I have a 5 year plan. If some of the stuff I'm working on doesn't pan out in the next 5 years, I'm going to open a small, franchise-able restaurant. A QSR (quick service restaurant) and I like to the idea of it having like 10-12 versions of grilled cheese sandwich. -You can have meats, but the vegetarians would love the place too. Food cost would be low and by adding premium cheeses, high quality side items etc, you could command a premium price. Its one of many ideas I'm throwing in my notebook. Even if in 5 years, I'm rolling in cash, I'd like to open something like this, just in a more hands off way. I always had the notion that I would open a fine dining restaurant/bar but that seems like so much work for such a small return. If i could open a place that could have 20 locations in the first 4 years, that'd be sweet. who knows... someday maybe.
That's cool tng. I recently came across an excellent grilled cheese recipe that is apparently a restaurant 'trade secret'. It has revolutionized my grilled cheese making skills. Now I'm make some killer stuff and I'll never go back. The secret? Instead of spreading butter on the outside of the bread, use real mayonnaise. Sounds weird I know, but it's really tasty.
Bleh. That spoiler is ruining my will to eat. I won't spoil your spoiler -- it'll spoil all by itself as soon as you open the jar. Nevertheless my wife and I use that as a safe word because we hate it so much.
Alton Brown fan? Have you ever noticed how many "unitaskers" he uses on a daily basis? Or how his most cherished dishes can't be made without one? Yes. You are looking at a picture of a camping iron. It has one purpose: put stuff between bread and throw on a fire. However, that one purpose is fucking awesome. Much like popover pans only make popovers, much like tagines only make tagines, much like paiellas only make paiellas, it is a device of limited utility. Yet each example listed has been the subject to its very own edition of good eats. As a gentle reminder, you were espousing the virtues of a fucking waffle iron not 12 hours ago... and if ever there were a useless does-only-one-thing device for the kitchen, it'd be the salad shooter. But beyond the salad shooter, the waffle iron.

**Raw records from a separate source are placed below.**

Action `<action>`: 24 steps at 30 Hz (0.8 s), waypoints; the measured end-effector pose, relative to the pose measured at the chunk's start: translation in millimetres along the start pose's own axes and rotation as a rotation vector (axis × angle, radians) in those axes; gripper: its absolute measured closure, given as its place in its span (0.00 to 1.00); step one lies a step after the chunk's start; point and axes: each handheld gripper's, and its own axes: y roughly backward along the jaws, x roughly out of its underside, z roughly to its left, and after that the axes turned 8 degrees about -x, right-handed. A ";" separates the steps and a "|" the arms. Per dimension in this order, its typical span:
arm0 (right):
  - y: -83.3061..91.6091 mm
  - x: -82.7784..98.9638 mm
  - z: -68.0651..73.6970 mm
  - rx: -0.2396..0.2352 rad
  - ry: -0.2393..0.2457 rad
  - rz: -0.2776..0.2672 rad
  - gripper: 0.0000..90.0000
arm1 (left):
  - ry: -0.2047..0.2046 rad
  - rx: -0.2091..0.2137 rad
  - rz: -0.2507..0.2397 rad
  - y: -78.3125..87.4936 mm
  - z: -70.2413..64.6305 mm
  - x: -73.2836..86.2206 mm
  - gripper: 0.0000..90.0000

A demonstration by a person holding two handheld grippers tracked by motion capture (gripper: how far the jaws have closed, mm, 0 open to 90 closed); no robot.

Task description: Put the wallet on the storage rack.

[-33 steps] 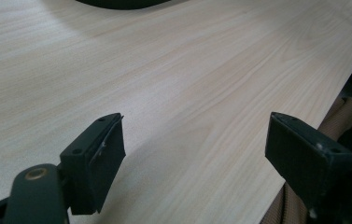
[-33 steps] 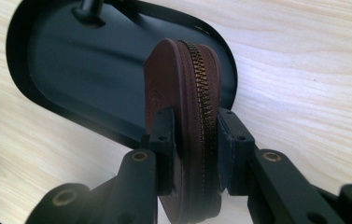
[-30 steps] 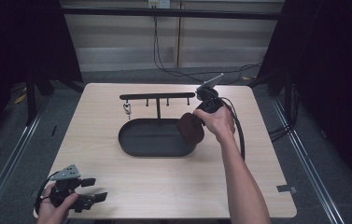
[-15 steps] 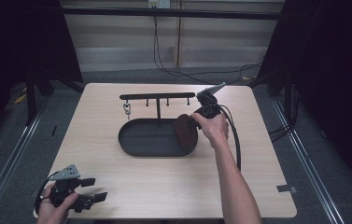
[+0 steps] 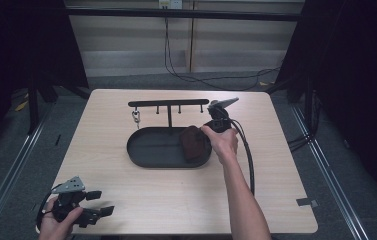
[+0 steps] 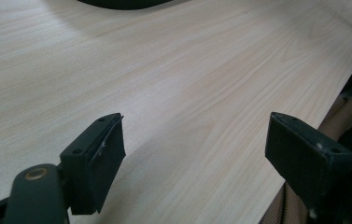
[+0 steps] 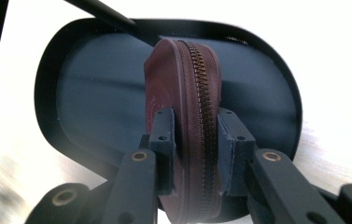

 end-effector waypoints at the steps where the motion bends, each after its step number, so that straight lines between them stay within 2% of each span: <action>1: -1.6 0.9 -0.9 0.002 0.005 0.001 0.78 | 0.001 0.000 0.000 -0.1 -0.3 0.0 0.22; 6: -5.3 2.9 -5.5 -0.003 -0.008 -0.013 0.76 | 0.005 -0.014 -0.019 1.7 -0.1 0.0 0.22; 10: -6.1 3.1 -5.1 -0.003 0.025 -0.007 0.73 | 0.003 -0.007 -0.007 0.7 0.3 0.4 0.22; 18: -7.6 2.9 -7.5 0.068 0.029 -0.009 0.67 | -0.001 0.001 -0.005 0.5 0.2 0.2 0.22; 24: -6.8 4.1 -8.9 0.068 0.032 -0.023 0.62 | -0.005 0.002 0.001 -0.3 -0.4 0.0 0.22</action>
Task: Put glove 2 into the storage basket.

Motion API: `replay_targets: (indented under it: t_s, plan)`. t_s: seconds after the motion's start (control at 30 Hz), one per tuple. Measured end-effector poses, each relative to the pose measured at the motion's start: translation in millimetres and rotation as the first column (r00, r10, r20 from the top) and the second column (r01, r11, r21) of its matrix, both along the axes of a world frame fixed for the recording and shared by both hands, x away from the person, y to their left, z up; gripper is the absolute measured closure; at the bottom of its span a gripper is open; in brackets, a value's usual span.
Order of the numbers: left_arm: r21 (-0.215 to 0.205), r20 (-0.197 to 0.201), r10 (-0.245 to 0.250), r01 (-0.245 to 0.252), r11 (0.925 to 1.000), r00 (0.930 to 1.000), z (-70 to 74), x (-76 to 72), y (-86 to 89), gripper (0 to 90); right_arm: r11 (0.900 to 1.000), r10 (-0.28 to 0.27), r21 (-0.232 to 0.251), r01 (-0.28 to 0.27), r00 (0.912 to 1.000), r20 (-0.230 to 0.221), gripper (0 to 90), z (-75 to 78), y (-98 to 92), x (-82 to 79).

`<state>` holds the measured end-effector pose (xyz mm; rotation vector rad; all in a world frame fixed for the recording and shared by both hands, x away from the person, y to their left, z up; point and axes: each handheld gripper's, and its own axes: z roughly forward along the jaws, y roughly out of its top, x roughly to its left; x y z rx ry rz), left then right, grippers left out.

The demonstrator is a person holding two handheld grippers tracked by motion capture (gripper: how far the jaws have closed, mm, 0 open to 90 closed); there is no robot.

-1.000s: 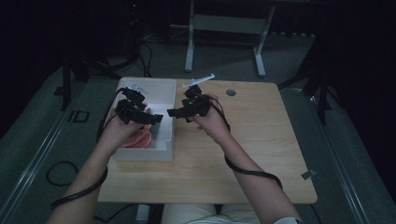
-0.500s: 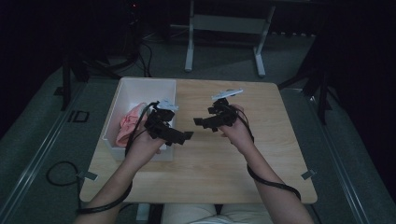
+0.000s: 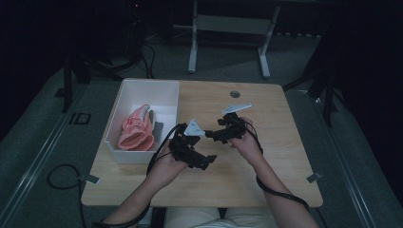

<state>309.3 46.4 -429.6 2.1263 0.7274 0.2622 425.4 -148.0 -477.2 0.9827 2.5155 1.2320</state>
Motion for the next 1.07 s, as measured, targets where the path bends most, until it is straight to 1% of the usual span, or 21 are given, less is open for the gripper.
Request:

Netflix has about 25 of them online. Unfortunately Food Network realizes that their programming is low-rent no-tail stuff that you flip through and if it weren't for cable they'd have no audience so there isn't any. Amazon Prime, on the other hand, has Julia Child's "The French Chef" as well as Julia and Jacques, where Julia Child and Jacques Pepin get loaded on wine and cook something.
Never done that. Do you mean more like a panini press? Isn't a waffle maker more of a manifold surface, used for pouring batter?
No, I mean a waffle maker. And that is exactly what it is. You need to do some squishing to get it to close with the bread in there, but it melts and toasts better than frying, I've found. It's quicker, too. You need to cut the crusts off though.
Here in Columbus we have and have had several "gourmet grilled cheese" restaurants. A couple have failed and closed. One was literally charging, for example, $11 for a grilled cheese sandwich the size and thickness of my (small) hand with a couple thin slices of ham. It wasn't even filling. No wonder they failed. The markup on that must be nauseating. I confess I've enjoyed some of the cheaper options, though. There's certainly a market for it!
The thing with a lot of restaurant owners is that they're forced to follow a lot of dumb sub-laws, mostly for food safety, but many more arbitrary ones like minimum square footage in the kitchen; which ends up costing tens of thousands. My grandfather opened up like 3 restaurants during his lifetime, all of them failed within the first 2 years, because he didn't try thinking outside of the box. I hope one day the laws for small restaurant owners will change so your type of small, franchise-able restaurant will become easier to manage.